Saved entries
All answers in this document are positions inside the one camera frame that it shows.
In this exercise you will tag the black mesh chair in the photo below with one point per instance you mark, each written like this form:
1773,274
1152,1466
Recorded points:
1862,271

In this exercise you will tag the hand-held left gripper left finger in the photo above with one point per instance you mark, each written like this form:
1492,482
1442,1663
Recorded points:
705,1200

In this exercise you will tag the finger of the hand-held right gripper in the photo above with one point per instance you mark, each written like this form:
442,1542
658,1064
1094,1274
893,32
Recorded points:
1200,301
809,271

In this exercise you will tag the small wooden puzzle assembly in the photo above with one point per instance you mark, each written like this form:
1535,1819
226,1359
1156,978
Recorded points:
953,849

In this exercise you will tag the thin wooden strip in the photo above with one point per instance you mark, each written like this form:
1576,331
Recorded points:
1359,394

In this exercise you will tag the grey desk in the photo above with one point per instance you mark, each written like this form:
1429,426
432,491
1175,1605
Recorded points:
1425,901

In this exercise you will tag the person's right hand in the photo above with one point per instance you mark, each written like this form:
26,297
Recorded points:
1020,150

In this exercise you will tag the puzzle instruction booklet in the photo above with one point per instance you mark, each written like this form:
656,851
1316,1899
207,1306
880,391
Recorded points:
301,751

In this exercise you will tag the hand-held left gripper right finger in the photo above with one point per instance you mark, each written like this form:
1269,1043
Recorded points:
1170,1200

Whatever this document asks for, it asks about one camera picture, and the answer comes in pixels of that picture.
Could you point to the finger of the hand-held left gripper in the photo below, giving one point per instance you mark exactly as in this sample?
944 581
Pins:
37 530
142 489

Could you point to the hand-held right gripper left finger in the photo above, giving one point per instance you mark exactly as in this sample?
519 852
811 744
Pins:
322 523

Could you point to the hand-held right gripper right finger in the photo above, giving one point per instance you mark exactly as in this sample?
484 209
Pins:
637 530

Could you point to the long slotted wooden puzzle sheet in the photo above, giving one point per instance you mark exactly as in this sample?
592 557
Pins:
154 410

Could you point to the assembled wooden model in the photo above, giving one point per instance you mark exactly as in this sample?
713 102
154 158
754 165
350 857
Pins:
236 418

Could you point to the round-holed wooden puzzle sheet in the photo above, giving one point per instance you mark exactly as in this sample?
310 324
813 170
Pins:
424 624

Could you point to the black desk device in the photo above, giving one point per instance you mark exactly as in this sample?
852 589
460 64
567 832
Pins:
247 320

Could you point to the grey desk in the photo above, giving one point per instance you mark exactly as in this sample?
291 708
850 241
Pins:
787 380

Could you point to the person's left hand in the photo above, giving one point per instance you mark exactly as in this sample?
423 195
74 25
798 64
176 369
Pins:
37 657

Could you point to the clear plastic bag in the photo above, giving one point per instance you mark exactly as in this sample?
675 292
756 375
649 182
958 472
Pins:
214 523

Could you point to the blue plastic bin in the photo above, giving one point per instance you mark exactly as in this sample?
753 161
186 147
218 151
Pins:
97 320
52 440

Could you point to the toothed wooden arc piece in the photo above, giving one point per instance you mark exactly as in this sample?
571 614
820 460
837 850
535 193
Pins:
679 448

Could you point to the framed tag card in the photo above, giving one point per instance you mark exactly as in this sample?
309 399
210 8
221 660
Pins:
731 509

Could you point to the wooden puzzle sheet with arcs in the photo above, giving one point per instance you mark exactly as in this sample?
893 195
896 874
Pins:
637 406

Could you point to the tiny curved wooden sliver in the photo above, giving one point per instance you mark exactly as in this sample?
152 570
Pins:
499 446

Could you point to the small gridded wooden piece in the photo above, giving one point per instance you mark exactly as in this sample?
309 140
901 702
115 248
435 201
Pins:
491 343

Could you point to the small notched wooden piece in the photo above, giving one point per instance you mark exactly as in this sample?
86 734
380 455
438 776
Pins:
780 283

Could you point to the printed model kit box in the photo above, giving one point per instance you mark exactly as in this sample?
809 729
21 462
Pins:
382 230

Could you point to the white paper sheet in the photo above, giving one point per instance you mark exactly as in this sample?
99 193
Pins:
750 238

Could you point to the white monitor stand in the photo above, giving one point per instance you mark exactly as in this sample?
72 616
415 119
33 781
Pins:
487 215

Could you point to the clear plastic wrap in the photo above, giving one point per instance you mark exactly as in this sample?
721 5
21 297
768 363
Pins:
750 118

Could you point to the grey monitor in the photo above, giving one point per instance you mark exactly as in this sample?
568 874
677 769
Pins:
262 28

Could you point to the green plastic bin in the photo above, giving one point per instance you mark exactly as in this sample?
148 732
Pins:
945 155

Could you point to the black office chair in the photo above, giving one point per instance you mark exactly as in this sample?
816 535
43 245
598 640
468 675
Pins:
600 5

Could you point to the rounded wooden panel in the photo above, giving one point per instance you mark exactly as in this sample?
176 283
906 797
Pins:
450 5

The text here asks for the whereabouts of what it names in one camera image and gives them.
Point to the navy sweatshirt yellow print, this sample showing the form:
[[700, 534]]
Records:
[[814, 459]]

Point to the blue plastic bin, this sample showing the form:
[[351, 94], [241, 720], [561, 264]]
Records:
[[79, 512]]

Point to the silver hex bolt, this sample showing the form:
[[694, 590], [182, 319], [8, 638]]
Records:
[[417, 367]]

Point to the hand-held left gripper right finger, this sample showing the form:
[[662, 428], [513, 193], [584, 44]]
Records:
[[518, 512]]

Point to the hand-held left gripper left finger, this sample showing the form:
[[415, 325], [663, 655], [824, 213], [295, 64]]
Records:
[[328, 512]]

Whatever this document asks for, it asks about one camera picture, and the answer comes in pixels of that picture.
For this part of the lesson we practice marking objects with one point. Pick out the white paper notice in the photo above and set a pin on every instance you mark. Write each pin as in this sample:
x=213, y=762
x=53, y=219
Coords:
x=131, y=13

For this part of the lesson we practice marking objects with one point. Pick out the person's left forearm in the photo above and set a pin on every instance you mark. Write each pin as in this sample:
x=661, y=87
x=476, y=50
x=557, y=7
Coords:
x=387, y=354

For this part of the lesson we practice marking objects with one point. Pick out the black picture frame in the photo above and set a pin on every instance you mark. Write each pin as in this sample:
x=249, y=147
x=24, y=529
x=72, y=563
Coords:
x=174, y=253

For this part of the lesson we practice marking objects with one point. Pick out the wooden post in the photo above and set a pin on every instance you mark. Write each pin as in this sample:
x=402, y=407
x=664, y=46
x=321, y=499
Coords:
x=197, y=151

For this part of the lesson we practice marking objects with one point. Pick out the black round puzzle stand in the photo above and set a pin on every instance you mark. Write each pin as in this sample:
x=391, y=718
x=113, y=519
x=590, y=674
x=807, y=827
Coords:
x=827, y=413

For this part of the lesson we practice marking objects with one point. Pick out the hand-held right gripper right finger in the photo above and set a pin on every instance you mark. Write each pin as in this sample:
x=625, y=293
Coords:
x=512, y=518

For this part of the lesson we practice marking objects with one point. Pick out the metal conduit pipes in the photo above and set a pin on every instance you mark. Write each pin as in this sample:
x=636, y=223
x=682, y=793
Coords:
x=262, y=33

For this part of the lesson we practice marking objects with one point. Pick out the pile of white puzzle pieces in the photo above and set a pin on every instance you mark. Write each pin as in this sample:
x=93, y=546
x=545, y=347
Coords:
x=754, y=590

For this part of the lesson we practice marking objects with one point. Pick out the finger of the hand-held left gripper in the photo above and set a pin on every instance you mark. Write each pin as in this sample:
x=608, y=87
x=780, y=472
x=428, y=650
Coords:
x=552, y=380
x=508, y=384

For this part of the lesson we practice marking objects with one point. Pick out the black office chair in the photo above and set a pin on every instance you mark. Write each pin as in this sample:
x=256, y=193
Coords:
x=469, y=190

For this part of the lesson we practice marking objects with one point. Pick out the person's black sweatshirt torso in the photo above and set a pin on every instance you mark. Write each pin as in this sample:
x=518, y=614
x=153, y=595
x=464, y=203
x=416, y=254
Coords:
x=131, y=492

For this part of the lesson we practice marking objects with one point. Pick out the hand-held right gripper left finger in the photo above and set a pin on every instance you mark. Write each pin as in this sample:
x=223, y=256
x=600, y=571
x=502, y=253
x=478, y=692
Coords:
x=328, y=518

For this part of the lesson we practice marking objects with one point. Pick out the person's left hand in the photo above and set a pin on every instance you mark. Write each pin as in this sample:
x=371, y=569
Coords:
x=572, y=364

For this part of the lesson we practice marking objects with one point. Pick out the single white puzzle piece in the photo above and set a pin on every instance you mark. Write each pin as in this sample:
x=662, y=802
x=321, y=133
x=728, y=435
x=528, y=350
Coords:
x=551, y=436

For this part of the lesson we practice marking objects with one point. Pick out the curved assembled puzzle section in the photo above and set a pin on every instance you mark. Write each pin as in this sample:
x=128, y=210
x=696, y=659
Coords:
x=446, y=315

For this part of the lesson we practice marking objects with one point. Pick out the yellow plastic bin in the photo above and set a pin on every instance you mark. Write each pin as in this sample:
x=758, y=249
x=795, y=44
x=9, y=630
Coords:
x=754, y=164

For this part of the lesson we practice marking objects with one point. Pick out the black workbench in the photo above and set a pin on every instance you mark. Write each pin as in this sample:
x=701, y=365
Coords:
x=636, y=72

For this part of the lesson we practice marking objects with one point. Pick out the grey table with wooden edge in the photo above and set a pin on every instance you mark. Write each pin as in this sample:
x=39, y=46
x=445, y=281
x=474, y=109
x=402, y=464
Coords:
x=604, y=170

_Exercise objective_:
For the string "sweatshirt", give the number of lines in the data that contain it, and only that number.

_Exercise response_:
2